Disclaimer: (shoots evil lawyer bunnies) DIE! HA! YOU CAN'T SUE ME! YOU KNOW WHY? BECAUSE I DON'T OWN YYH! MUAHAHAHA! YOU HAVE NO EVIDENCE OF COPYRIGHT VIOLATION NOW! (Evil lawyer bunnies scurry off, heads hung.)

Authoress Note: This chapter was sorta co-written by Hisan Kage, who is sitting next to me right now. Not really sure how much she's going to participate in the co-written-ness. (Oh, and thanks go to Hisan Kage for the idea of this chappie!) (Clearly, she helps me a lot…)

Chapter Seven

Homecoming, Part One of Two

In the 48 hours that the new 'happy' families were in the hospital, Kurama and Shizuru planned out a "Welcome Home/Welcome…Here" party to celebrate their coming-home.

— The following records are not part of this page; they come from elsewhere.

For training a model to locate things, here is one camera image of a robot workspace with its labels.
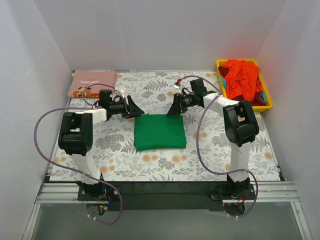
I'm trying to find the green t-shirt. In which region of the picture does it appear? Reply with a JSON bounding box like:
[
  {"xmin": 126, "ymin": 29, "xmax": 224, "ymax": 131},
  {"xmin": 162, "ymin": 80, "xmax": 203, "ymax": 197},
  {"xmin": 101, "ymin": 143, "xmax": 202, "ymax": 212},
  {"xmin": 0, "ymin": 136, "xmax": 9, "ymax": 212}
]
[{"xmin": 133, "ymin": 114, "xmax": 187, "ymax": 152}]

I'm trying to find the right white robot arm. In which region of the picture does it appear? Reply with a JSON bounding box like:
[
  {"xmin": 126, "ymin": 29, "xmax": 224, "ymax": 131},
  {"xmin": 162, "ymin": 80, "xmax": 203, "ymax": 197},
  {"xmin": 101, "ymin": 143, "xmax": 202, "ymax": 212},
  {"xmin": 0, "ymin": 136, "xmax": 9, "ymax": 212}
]
[{"xmin": 166, "ymin": 76, "xmax": 259, "ymax": 199}]

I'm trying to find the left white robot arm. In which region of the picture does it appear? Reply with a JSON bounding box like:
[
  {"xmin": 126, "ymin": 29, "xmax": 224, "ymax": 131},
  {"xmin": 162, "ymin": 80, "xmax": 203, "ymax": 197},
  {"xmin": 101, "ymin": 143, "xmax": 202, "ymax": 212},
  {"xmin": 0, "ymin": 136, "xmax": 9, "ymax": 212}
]
[{"xmin": 58, "ymin": 89, "xmax": 145, "ymax": 200}]

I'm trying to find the folded pink t-shirt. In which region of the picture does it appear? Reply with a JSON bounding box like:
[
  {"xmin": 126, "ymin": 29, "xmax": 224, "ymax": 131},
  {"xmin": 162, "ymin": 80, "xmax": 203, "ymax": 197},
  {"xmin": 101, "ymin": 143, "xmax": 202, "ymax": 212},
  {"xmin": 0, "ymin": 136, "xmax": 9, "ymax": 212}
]
[{"xmin": 67, "ymin": 70, "xmax": 118, "ymax": 99}]

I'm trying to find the red t-shirt in bin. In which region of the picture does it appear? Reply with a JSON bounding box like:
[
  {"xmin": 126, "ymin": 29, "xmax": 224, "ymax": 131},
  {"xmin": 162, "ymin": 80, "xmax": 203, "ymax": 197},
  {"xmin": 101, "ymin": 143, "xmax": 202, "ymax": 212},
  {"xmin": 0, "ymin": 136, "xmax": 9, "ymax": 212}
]
[{"xmin": 218, "ymin": 59, "xmax": 260, "ymax": 101}]

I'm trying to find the yellow plastic bin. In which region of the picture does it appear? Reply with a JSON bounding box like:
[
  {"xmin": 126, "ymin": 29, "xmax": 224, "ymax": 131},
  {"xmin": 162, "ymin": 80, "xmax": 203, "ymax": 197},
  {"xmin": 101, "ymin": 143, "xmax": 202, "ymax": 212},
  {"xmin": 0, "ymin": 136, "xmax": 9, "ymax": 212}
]
[{"xmin": 216, "ymin": 58, "xmax": 273, "ymax": 112}]

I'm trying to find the dark red cloth in bin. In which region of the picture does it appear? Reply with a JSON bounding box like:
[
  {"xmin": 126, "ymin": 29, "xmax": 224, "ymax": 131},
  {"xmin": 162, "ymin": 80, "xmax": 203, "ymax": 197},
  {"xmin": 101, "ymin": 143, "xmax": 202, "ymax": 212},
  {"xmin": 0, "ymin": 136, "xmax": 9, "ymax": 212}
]
[{"xmin": 217, "ymin": 65, "xmax": 266, "ymax": 107}]

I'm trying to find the blue cloth in bin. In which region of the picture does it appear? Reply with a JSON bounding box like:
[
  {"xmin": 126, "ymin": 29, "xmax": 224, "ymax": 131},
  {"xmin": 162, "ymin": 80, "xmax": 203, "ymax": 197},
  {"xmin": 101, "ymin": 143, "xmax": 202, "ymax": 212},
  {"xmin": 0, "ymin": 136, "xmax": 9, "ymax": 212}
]
[{"xmin": 222, "ymin": 76, "xmax": 268, "ymax": 106}]

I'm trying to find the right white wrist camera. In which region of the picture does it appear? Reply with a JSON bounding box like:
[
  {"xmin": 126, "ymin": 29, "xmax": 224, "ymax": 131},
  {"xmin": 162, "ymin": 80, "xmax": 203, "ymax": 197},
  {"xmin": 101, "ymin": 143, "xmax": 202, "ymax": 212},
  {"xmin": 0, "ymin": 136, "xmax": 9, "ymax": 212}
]
[{"xmin": 173, "ymin": 78, "xmax": 187, "ymax": 96}]

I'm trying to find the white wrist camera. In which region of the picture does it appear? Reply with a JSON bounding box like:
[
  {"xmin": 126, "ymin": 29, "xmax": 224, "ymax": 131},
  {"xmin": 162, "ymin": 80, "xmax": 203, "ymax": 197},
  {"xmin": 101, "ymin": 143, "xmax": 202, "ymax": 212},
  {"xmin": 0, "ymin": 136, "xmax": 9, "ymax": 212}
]
[
  {"xmin": 117, "ymin": 85, "xmax": 127, "ymax": 98},
  {"xmin": 173, "ymin": 78, "xmax": 187, "ymax": 96}
]

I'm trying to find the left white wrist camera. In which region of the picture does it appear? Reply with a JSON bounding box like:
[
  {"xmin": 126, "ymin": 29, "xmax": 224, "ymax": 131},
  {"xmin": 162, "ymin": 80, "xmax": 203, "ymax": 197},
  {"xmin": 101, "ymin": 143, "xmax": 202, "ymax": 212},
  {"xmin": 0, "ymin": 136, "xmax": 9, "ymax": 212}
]
[{"xmin": 117, "ymin": 85, "xmax": 127, "ymax": 98}]

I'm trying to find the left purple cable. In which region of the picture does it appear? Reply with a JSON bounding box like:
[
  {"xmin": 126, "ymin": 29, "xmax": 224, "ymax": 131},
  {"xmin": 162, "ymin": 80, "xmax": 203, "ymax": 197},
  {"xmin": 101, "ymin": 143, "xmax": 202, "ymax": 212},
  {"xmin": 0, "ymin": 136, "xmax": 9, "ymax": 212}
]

It took every waking moment to set things up. Shizuru had wanted to rent a bar but couldn't manage it on such short notice. (Well, there was this little pub in the bad part of town, but there was also a back-alley abortionist working behind it, so she passed it up. Also, Kurama politely pointed out that a bar wasn't a very good place for two newborns.) So, they arranged the party to be at Genkai's temple. They invited all of the Tantei and assistants, including Ayame and Koenma. (Koenma wasn't too happy about the whole Hiei-Botan thing, but he agreed to come when he found out the booze was free.)

And so, the day Akina, Kisho, Botan, and Keiko were supposed to be picked up, Kurama showed up in his mother's mini-van and whisked them and their rather surprised husbands/fathers to the temple for the, ahem, glorious celebration.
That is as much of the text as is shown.